Wearing the Breeches:
Gender on the Antebellum Stage


Wearing the Breeches: Gender on the Antebellum Stage.By Elizabeth Reitz Mullenix. New York: St. Martin's Press, 2000; pp. viii + 373. $45.00.

In Wearing the Breeches: Gender on the Antebellum Stage, Elizabeth Reitz Mullenix contributes to the ongoing work on the eighteenth- and nineteenth-century practice of breeches performance in several significant ways.
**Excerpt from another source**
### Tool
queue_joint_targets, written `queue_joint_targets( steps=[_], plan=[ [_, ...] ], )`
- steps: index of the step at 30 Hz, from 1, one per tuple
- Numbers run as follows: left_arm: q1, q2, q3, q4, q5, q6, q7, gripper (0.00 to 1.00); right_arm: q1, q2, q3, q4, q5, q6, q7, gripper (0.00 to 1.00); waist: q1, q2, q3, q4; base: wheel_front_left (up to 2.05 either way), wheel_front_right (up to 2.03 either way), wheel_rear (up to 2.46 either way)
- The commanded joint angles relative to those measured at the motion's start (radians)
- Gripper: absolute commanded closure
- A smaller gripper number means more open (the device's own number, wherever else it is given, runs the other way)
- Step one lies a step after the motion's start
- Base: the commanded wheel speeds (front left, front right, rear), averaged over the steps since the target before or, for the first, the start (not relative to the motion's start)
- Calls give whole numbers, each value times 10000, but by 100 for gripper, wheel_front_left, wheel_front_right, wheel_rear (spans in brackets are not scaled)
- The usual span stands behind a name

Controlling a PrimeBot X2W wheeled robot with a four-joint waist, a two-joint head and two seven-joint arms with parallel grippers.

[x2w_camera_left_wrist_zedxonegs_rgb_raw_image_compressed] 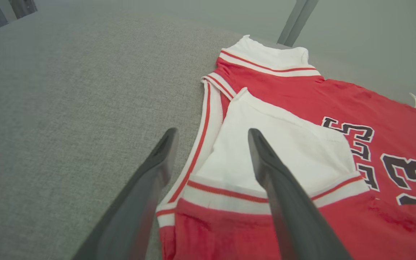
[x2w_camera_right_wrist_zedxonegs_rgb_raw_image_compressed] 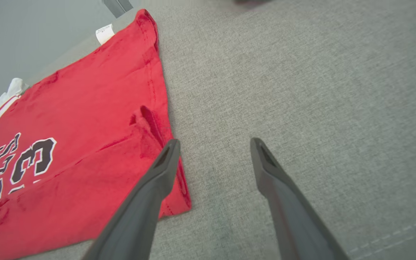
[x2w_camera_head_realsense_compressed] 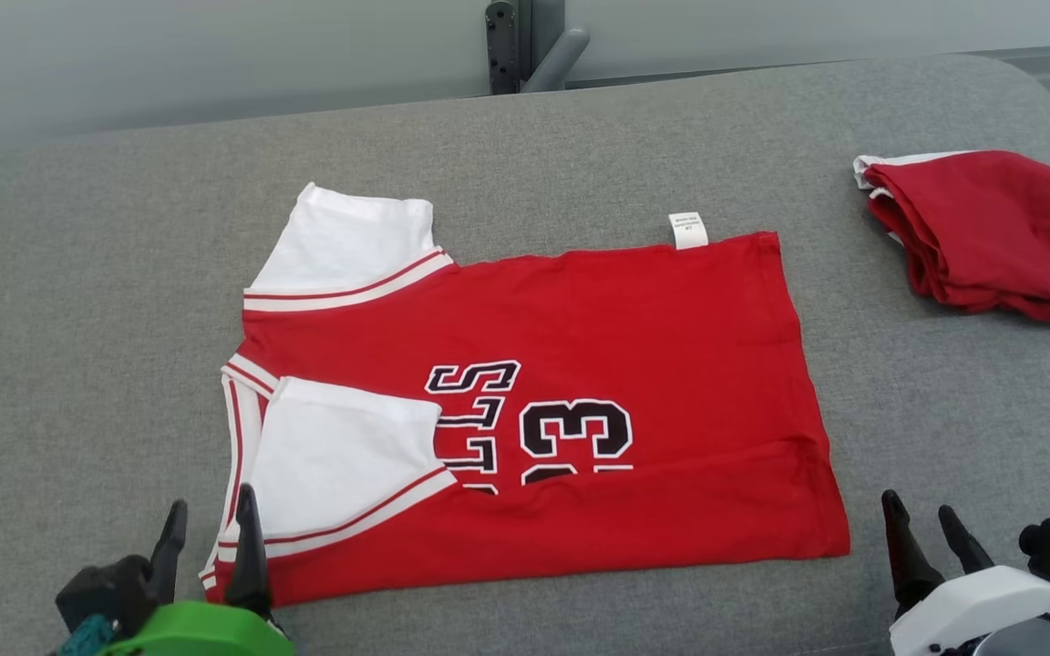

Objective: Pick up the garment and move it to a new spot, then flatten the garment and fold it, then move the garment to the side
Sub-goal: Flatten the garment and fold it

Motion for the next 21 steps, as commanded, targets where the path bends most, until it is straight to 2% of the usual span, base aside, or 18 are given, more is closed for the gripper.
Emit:
queue_joint_targets(
  steps=[1,4,9,15,21],
  plan=[
    [-419,234,-110,-130,259,-96,103,0,-206,-29,-127,-125,-266,-9,-88,0,0,31,82,-85,0,0,0],
    [-934,529,-273,-226,518,-202,293,0,-403,-19,-197,-278,-383,-8,-150,0,0,31,179,-154,0,0,0],
    [-2665,1112,-695,-88,1037,-517,959,0,-912,-20,29,-672,-874,-8,32,0,0,31,646,-420,0,0,0],
    [-5022,1495,-1034,1039,1168,-965,2085,0,-1710,-23,644,-1070,-1297,-9,243,0,0,31,1430,-877,0,0,0],
    [-7147,1566,-1091,2728,1324,-916,2664,0,-2471,-72,1151,-1338,-1364,-9,268,0,0,31,2303,-1248,0,0,0]
  ],
)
Most notably, she provides [End Page 355] accounts of the earliest practitioners--women who appeared as male characters on the eighteenth- and early nineteenth-century American stage--and she places the nineteenth-century stage convention of breeches performance on the "high-brow" "legitimate" stage in context with the practice of male impersonation by female performers in melodramas and in burlesque. Focusing on ways that "wearing the breeches" onstage may have been seen as emblematic of a threat to male privilege, Mullenix discusses critical responses to women who performed as male characters as, what she terms, "discourses of containment." Mullenix suggests that within these discourses breeches actresses were depicted variously as infantilized women performing as boys, sexual objects performing their "transparent" femininity, "androgynous" women, and "proto feminists."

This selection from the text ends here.